While the "forwardport bot" still exists as an API level (to segregate
access rights between tokens) it has been removed as an interaction
point, as part of the modules merge plan. As a result,

fwbot stops responding
----------------------

Feedback messages are now always sent by the mergebot, the
forward-porting bot should not send any message or notification
anymore.

commands moved to the merge bot
-------------------------------

- `ignore`/`up to` simply changes bot
- `close` as well
- `skipci` is now a choice / flag of an `fw` command, which denotes
  the forward-port policy,

  - `fw=default` is the old `ci` and resets the policy to default,
    that is wait for the PR to be merged to create forward ports, and
    for the required statuses on each forward port to be received
    before creating the next
  - `fw=skipci` is the old `skipci`, it waits for the merge of the
    base PR but then creates all the forward ports immediately (unless
    it gets a conflict)
  - `fw=skipmerge` immediately creates all the forward ports, without
    even waiting for the PR to be merged

    This is a completely new mode, and may be rather broken as until
    now the 'bot has always assumed the source PR had been merged.

approval rework
---------------

Because of the previous section, there is no distinguishing feature
between `mergebot r+` = "merge this PR" and `forwardbot r+` = "merge
this PR and all its parent with different access rights".

As a result, the two have been merged under a single `mergebot r+`
with heuristics attempting to provide the best experience:

- if approving a non-forward port, the behavior does not change
- else, with review rights on the source, all ancestors are approved
- else, as author of the original, approves all ancestors which descend
  from a merged PR
- else, approves all ancestors up to and including the oldest ancestor
  to which we have review rights

Most notably, the source's author is not delegated on the source or
any of its descendants anymore. This might need to be revisited if it
provides too restrictive.

For the very specialized need of approving a forward-port *and none of
its ancestors*, `review=` can now take a comma (`,`) separated list of
pull request numbers (github numbers, not mergebot ids).

Computed State
==============

The `state` field of pull requests is now computed. Hopefully this
makes the status more consistent and predictable in the long run, and
importantly makes status management more reliable (because reference
datum get updated naturally flowing to the state).

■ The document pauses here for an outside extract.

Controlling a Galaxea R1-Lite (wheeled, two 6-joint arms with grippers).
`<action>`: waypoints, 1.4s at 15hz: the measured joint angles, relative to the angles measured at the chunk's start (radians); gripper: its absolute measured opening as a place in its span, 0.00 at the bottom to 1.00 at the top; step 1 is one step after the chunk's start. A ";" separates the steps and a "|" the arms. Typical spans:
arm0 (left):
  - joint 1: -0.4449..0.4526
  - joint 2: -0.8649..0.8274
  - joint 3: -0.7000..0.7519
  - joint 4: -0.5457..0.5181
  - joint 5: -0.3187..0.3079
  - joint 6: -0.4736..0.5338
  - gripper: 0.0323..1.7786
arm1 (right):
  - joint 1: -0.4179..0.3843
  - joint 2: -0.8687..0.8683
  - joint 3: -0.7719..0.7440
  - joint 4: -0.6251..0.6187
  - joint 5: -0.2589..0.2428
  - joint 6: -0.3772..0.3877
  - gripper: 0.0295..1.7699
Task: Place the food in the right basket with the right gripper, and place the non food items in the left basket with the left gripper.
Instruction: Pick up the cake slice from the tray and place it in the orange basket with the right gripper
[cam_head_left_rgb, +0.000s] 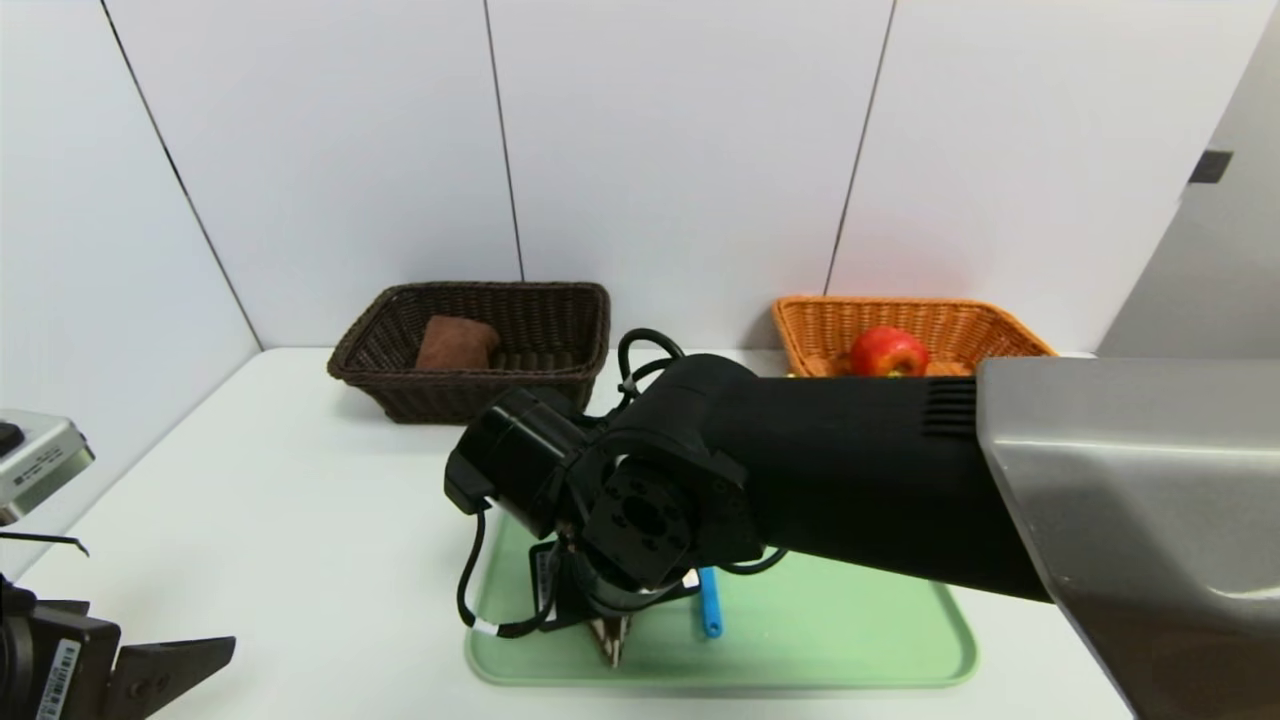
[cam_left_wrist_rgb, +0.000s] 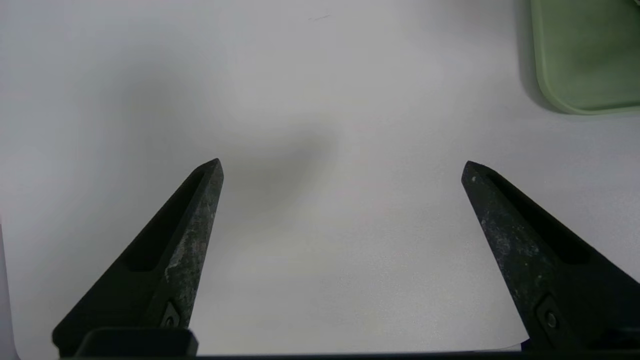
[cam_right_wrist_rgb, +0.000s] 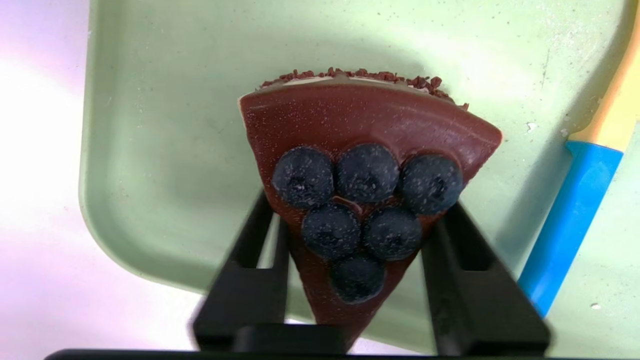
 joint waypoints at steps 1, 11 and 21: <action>0.000 0.001 -0.004 -0.001 -0.001 0.000 0.95 | 0.000 -0.010 0.000 0.001 0.003 -0.001 0.36; -0.003 0.165 -0.135 -0.195 -0.197 -0.012 0.95 | -0.124 -0.343 0.000 -0.029 0.099 -0.269 0.36; -0.176 0.443 -0.280 -0.390 -0.239 -0.038 0.95 | -0.622 -0.519 0.002 -0.163 0.228 -0.433 0.36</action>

For now however it makes things more complicated as some of the states
have to be separately signaled or updated:

- `closed` and `error` are now separate flags
- `merge_date` is pulled down from forwardport and becomes the
  transition signal for ready -> merged
- `reviewed_by` becomes the transition signal for approval (might be a
  good idea to rename it...)
- `status` is computed from the head's statuses and overrides, and
  *that* becomes the validation state

Ideally, batch-level flags like `skipchecks` should be on, well, the
batch, and `state` should have a dependency on the batch. However
currently the batch is not a durable / permanent member of the system,
so it's a PR-level flag and a messy pile.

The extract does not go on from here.